Armed with a $100 million dollar budget, this was the “best prepared contingency plan thus far” in the history of the UNHCR, anticipating thousands of refugees. However, much to the surprise of those involved, there were no refugees.
In fact, the opposite occurred, as 350,000 Iraqis in exile attempted to repatriate. The UNHCR was not needed.
“This put us in a strange situation,” Jamal said. “For once, we were very prepared.”
This resulted in the U.N. shifting its emphasis towards the situation of the people within Iraq.
To this end, the “UN geared up, sent in the A team, our best people, to Baghdad,” Jamal said.
But before they could accomplish anything significant, there was a devastating attack on the UN headquarters. The head of the mission was killed, and the UN drew out of Iraq entirely. From this point on, UN involvement was limited to “remote control missions,” as it attempted to work through other organizations towards its humanitarian ends.
Jamal then went on to describe some of the challenges refugees must deal with. One of the major problems that refugees have to face is their status, or lack thereof, in the host countries.
Most of the countries in the region have not signed any statutes guaranteeing the protection of refugees. Instead, nations such as Lebanon and Jordan have signed “memorandums,” which states that refugees are not entitled to any help from the host country, and can be deported back to Iraq.
The effect of this policy is what Jamal termed a “protection paradox” in which individuals in these countries came forward to the UNHCR and if they were declared refugees they would be resettled out of the region. However, if they were not declared refugees, the host government could deport them back to Iraq. Therefore, individuals were reluctant to come forward.
To counteract this policy, the UN advocated a temporary protection regime, in which countries neighboring Iraq would keep their borders open. However, this regime was “not workable,” as only Syria abided by it.
However, until 2006, the UN’s approach was “relatively reactive and restrictive”. It resettled only 3,000 people, and looked at each case on an individual basis. However, in 2006, this changed.
According to Jamal, it became apparent that Iraq was hemmoraging. Something terribly wrong had occurred.” The new influx of refugees was not like the previous urban, wealthy group, who had no need for the rudimentary support from the UNHCR. They were individuals fleeing sectarian violence, and it was at this point that the previous UN provisions became inadequate.
A new approach was therefore developed.
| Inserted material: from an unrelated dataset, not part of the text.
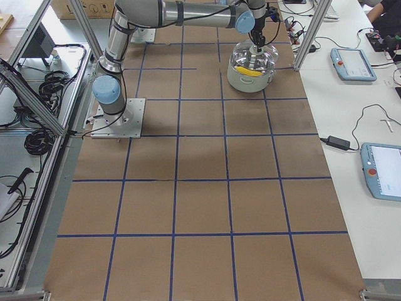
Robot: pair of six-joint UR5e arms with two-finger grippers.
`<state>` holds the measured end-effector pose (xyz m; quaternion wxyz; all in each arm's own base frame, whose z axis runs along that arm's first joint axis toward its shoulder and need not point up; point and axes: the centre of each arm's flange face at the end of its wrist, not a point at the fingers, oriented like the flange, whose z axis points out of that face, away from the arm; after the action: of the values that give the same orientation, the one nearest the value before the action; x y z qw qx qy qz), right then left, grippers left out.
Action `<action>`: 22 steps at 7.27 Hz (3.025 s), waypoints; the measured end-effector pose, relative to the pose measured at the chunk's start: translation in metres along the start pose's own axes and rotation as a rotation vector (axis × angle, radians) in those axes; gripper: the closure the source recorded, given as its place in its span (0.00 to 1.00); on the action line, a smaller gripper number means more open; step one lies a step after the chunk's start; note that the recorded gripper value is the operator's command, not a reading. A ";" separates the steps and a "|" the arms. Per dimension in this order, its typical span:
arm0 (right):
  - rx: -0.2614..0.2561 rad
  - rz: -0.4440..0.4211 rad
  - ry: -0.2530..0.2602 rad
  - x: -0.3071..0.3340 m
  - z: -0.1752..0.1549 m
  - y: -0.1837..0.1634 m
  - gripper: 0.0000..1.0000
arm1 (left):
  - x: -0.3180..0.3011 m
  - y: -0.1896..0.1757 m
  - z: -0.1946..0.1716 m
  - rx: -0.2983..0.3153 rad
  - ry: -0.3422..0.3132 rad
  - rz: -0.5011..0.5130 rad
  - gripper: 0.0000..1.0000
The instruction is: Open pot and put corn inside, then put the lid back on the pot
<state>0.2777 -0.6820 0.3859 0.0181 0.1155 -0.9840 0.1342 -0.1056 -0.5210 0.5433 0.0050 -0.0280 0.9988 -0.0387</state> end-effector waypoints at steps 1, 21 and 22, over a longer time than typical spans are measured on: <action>0.015 0.000 0.001 -0.001 0.002 -0.001 0.54 | 0.000 0.000 0.000 0.001 0.000 0.000 0.00; -0.048 -0.015 -0.010 -0.006 0.031 0.018 0.37 | 0.000 -0.001 -0.001 0.004 0.000 0.001 0.00; -0.049 -0.016 -0.011 -0.006 0.030 0.018 0.01 | 0.000 -0.001 -0.001 0.004 0.000 0.001 0.00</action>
<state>0.2795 -0.6714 0.3515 0.0166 0.1235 -0.9862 0.1095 -0.1056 -0.5219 0.5444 0.0051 -0.0272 0.9988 -0.0409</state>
All Iraqis leaving Iraq were given primae facie recognition of their refugee status, and there was a push to make countries provide security and asylum for the refugees, as well as an emphasis on the importance of the international community shouldering the burden.
Through demonstrating that other nations, such as the United States, were resettling the refugees, UNHCR hoped to encourage countries in the region to provide some social services for the refugees, including access to education and basic services such as clean water.
Nevertheless, the situation has not improved. Jamal believes that the Iraqi refugee crisis is “now massive and chronic.” It has the potential to destabilize the entire region, but because the situation has a political foundation, only a political solution can improve it: humanitarian aid can only go so far. Furthermore, according to UNHCR’s website, the number of refugees is increasing by 50,000 people every day.
Heidi Craig Law ’07, found the talk intriguing.
“The most interesting part was trying to understand how international humanitarian law fits in practice into U.S. law,” Craig said.